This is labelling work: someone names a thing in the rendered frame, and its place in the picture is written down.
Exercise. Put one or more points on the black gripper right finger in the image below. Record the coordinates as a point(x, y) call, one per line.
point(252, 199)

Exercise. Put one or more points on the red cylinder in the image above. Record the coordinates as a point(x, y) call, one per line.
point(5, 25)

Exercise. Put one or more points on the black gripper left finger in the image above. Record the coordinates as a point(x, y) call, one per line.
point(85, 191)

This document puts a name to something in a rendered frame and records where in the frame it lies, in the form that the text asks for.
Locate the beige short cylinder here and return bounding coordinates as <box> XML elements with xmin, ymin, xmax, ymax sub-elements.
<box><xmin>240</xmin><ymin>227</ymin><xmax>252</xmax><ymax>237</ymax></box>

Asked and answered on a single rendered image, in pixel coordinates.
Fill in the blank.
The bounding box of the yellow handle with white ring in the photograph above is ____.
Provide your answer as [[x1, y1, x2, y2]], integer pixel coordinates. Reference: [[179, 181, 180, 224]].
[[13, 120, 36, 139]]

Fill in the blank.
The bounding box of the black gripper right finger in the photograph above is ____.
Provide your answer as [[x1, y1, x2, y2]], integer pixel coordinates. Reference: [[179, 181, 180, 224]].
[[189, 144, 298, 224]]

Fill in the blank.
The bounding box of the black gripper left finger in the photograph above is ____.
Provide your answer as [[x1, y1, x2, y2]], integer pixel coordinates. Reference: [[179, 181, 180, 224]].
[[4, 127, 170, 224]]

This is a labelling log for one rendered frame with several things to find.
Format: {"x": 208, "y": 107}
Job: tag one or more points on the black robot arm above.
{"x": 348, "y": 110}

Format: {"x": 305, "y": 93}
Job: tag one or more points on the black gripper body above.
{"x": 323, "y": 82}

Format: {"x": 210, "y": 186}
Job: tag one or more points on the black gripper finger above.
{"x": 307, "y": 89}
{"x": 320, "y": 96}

-----

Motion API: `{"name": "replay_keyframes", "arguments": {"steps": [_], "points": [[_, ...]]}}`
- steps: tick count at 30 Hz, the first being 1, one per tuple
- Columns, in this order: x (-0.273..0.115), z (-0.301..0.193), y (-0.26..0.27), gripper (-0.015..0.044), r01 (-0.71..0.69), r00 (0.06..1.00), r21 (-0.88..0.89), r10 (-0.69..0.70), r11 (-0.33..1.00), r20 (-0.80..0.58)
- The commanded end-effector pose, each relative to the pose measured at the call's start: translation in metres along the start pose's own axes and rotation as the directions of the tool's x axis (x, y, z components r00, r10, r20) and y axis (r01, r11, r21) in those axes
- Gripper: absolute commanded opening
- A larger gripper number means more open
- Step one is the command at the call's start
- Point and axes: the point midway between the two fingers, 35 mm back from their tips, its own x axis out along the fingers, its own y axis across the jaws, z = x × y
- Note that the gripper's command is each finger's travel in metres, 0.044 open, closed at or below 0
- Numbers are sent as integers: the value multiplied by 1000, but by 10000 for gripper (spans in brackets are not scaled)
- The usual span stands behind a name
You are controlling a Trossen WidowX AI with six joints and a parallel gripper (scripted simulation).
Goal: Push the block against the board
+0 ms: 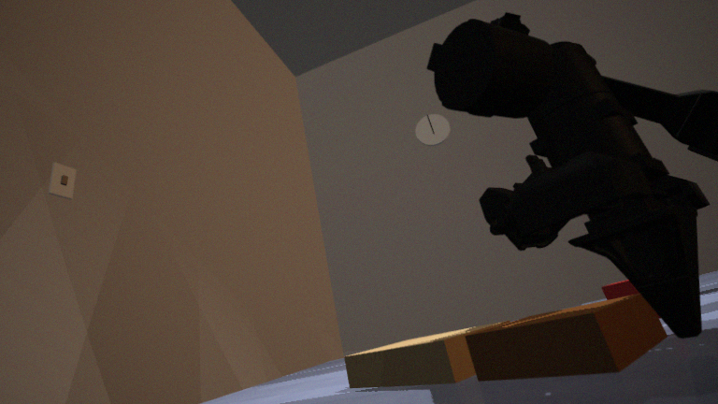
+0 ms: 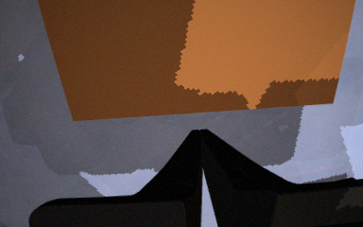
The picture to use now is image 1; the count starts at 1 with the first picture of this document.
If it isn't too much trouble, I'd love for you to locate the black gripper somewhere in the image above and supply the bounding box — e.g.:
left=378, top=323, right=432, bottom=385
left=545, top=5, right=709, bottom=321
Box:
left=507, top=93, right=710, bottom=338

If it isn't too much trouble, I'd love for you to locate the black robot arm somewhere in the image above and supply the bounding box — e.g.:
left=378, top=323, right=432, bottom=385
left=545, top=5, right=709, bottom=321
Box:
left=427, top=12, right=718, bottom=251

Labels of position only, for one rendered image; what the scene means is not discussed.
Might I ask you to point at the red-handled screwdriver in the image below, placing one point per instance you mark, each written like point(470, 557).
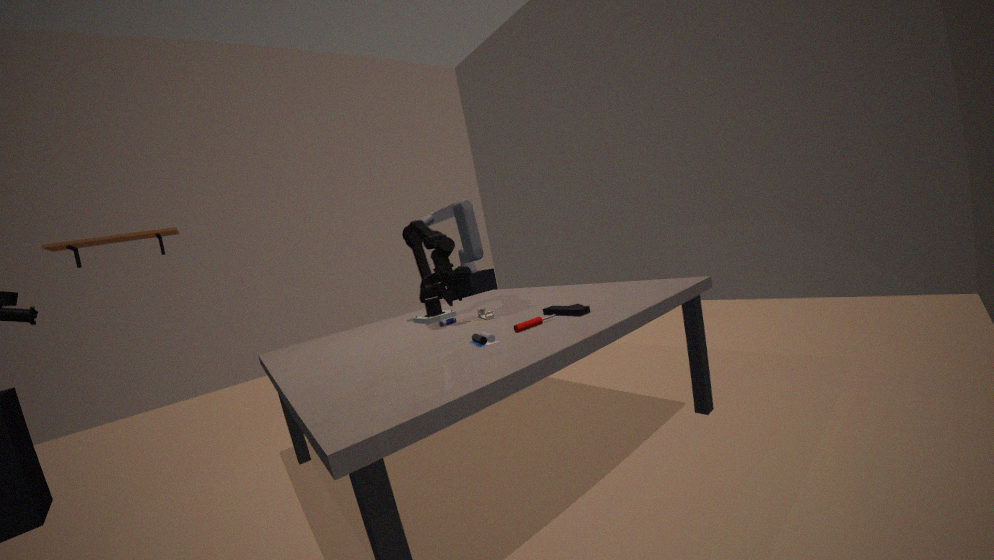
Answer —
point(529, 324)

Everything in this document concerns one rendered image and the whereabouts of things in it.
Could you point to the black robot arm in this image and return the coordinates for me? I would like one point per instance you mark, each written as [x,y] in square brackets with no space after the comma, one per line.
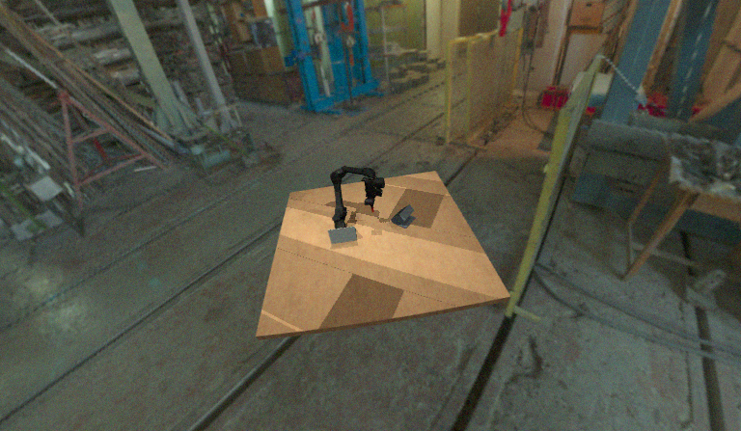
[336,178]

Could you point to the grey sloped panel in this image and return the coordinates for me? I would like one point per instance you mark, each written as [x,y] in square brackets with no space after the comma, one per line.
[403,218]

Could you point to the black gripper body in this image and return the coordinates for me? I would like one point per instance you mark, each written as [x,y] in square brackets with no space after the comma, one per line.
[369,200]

-----

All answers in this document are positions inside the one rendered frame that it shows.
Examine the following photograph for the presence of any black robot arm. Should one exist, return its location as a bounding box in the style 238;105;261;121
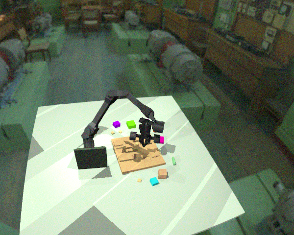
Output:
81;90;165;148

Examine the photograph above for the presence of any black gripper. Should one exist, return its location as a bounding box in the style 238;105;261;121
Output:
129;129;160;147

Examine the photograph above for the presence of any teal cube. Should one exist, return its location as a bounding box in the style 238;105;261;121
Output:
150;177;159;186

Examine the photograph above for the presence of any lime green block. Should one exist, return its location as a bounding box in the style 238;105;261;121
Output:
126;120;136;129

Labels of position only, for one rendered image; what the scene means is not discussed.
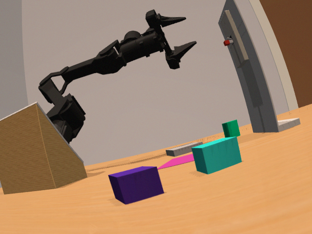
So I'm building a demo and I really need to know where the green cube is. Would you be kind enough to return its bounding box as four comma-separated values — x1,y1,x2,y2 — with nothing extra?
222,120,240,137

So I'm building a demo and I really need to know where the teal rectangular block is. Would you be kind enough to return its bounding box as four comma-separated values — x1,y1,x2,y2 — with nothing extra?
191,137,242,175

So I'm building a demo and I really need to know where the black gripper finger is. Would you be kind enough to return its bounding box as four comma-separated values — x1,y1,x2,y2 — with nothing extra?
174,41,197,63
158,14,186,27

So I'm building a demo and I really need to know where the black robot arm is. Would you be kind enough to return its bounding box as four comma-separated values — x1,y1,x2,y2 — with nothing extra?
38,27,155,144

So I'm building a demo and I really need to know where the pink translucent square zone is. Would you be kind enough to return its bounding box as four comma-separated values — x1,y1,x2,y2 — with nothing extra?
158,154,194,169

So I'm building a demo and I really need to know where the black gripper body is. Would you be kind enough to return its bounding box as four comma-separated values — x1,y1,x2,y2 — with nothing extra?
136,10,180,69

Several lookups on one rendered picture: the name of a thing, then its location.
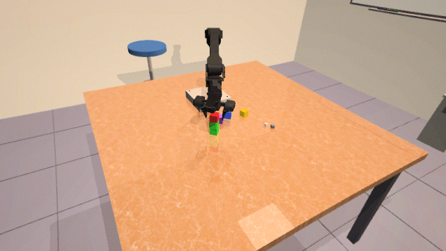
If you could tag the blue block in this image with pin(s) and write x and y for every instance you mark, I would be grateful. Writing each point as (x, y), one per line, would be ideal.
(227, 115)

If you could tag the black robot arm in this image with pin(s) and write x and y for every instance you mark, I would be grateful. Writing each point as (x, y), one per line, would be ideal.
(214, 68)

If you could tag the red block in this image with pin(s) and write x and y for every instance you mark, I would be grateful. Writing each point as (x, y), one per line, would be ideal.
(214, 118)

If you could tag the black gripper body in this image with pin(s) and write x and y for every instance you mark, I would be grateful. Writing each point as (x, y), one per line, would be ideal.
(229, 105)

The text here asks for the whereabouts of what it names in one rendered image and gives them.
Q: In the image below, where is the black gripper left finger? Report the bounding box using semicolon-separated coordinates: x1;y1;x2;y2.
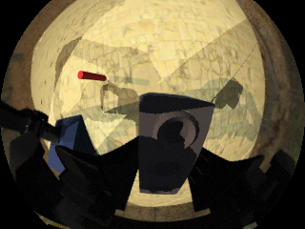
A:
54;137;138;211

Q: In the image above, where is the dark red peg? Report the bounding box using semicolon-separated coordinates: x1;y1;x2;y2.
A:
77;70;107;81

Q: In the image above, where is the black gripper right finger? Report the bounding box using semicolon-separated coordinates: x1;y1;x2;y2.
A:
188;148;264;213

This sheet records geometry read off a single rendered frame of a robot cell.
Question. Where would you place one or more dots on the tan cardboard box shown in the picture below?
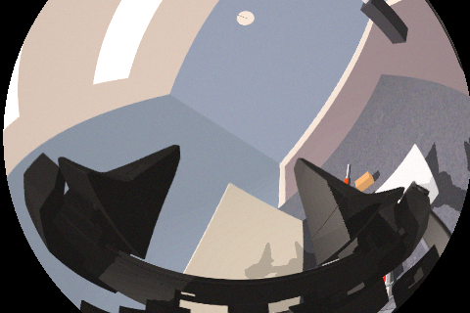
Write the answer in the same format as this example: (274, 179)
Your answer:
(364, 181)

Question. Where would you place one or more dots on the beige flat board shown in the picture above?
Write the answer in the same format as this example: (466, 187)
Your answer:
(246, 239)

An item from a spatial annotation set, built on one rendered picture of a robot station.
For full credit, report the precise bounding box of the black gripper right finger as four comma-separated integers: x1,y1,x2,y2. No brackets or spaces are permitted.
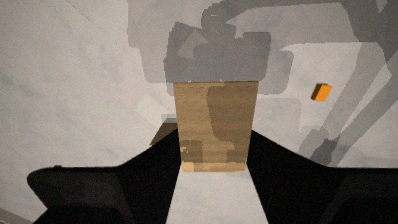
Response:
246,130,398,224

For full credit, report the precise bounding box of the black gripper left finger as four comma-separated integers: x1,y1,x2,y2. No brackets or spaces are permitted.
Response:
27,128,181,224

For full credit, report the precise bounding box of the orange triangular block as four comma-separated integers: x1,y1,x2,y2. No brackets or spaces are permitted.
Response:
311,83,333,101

-----

_What to work on_. Reproduce each line from the listing above that includes the word "Should".

_Written reply_.
Examine the following photograph for the presence of any black robot arm. Should one exist, return its location as a bounding box in the style 238;105;261;121
Examine the photograph above for the presence of any black gripper. Should one exist, return its location as a bounding box in the style 238;105;261;121
Examine the photograph above for the presence of any teal cube. Should one exist, return its location as a bounding box in the style 238;105;261;121
Examine the photograph above for the presence of any lime green block. Should one exist, return its location as a bounding box in the style 238;105;261;121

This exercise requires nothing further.